(Data extracted from a collection)
%%

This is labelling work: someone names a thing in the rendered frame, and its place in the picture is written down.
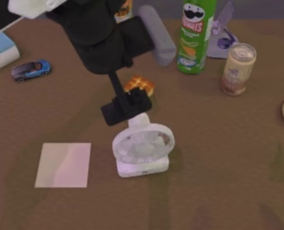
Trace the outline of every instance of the blue toy car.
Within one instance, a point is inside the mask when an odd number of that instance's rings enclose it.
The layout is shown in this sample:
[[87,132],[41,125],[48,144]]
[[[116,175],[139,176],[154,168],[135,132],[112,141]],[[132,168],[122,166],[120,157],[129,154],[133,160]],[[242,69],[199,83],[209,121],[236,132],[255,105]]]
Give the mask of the blue toy car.
[[37,78],[40,76],[46,76],[51,72],[50,63],[45,60],[37,60],[28,62],[20,66],[12,68],[11,74],[19,83],[23,83],[26,80]]

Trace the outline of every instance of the beverage can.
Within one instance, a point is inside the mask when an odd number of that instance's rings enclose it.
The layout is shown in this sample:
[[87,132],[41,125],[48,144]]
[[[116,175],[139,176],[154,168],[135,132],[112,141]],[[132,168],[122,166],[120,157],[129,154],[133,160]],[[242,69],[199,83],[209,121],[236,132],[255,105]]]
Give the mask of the beverage can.
[[224,73],[220,81],[221,89],[229,96],[238,96],[246,90],[257,52],[249,44],[239,43],[229,50]]
[[216,0],[185,0],[180,31],[177,68],[200,73],[205,65]]
[[119,11],[114,15],[117,23],[127,20],[132,17],[132,0],[126,0]]

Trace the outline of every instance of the table surface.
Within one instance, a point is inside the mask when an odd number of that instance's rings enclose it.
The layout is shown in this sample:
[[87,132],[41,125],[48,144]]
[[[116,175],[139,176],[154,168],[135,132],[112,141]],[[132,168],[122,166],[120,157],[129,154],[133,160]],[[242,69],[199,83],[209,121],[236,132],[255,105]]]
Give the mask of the table surface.
[[[165,24],[177,41],[180,21]],[[229,29],[258,52],[240,97],[219,89],[224,60],[188,76],[145,54],[119,72],[155,83],[150,119],[177,143],[166,173],[122,179],[111,142],[126,123],[108,127],[99,109],[114,96],[108,77],[83,67],[57,24],[11,27],[22,57],[0,70],[0,230],[284,230],[284,21]],[[13,81],[11,67],[38,58],[49,76]],[[86,189],[34,188],[45,142],[92,143]]]

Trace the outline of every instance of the white scale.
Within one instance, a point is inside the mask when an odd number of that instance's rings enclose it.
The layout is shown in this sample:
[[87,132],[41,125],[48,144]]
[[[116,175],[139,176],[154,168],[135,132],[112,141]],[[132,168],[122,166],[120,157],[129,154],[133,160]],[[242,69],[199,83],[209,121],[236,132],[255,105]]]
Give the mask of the white scale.
[[128,121],[128,128],[112,142],[120,177],[161,173],[169,167],[169,153],[175,146],[172,131],[152,124],[146,113]]

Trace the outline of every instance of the can lid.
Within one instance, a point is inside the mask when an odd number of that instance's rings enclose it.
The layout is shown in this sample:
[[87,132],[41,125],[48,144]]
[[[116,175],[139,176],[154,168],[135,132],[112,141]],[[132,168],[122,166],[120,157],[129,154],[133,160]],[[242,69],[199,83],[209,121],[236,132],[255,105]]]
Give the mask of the can lid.
[[230,49],[230,55],[238,61],[252,61],[256,57],[256,50],[249,44],[239,43]]

%%

### EXERCISE GOAL:
Print each line, exactly as written, from the one that contains "Trace the outline of every instance of the white" to the end of the data above, with both end lines included and nothing else.

### YOUR RESPONSE:
Trace the outline of every instance of the white scale.
Within one instance, a point is inside the mask when an odd number of that instance's rings enclose it.
The layout is shown in this sample:
[[87,132],[41,125],[48,144]]
[[[116,175],[139,176],[154,168],[135,132],[112,141]],[[132,168],[122,166],[120,157],[129,154],[133,160]],[[242,69],[199,83],[209,121],[236,132],[255,105]]]
Give the mask of the white scale.
[[128,121],[128,128],[112,142],[120,177],[161,173],[169,167],[169,153],[175,146],[172,131],[152,124],[146,113]]

Trace the outline of every instance of the can lid.
Within one instance, a point is inside the mask when an odd number of that instance's rings enclose it.
The layout is shown in this sample:
[[87,132],[41,125],[48,144]]
[[[116,175],[139,176],[154,168],[135,132],[112,141]],[[132,168],[122,166],[120,157],[129,154],[133,160]],[[242,69],[199,83],[209,121],[236,132],[255,105]]]
Give the mask of the can lid.
[[230,49],[230,55],[238,61],[252,61],[256,57],[256,50],[249,44],[239,43]]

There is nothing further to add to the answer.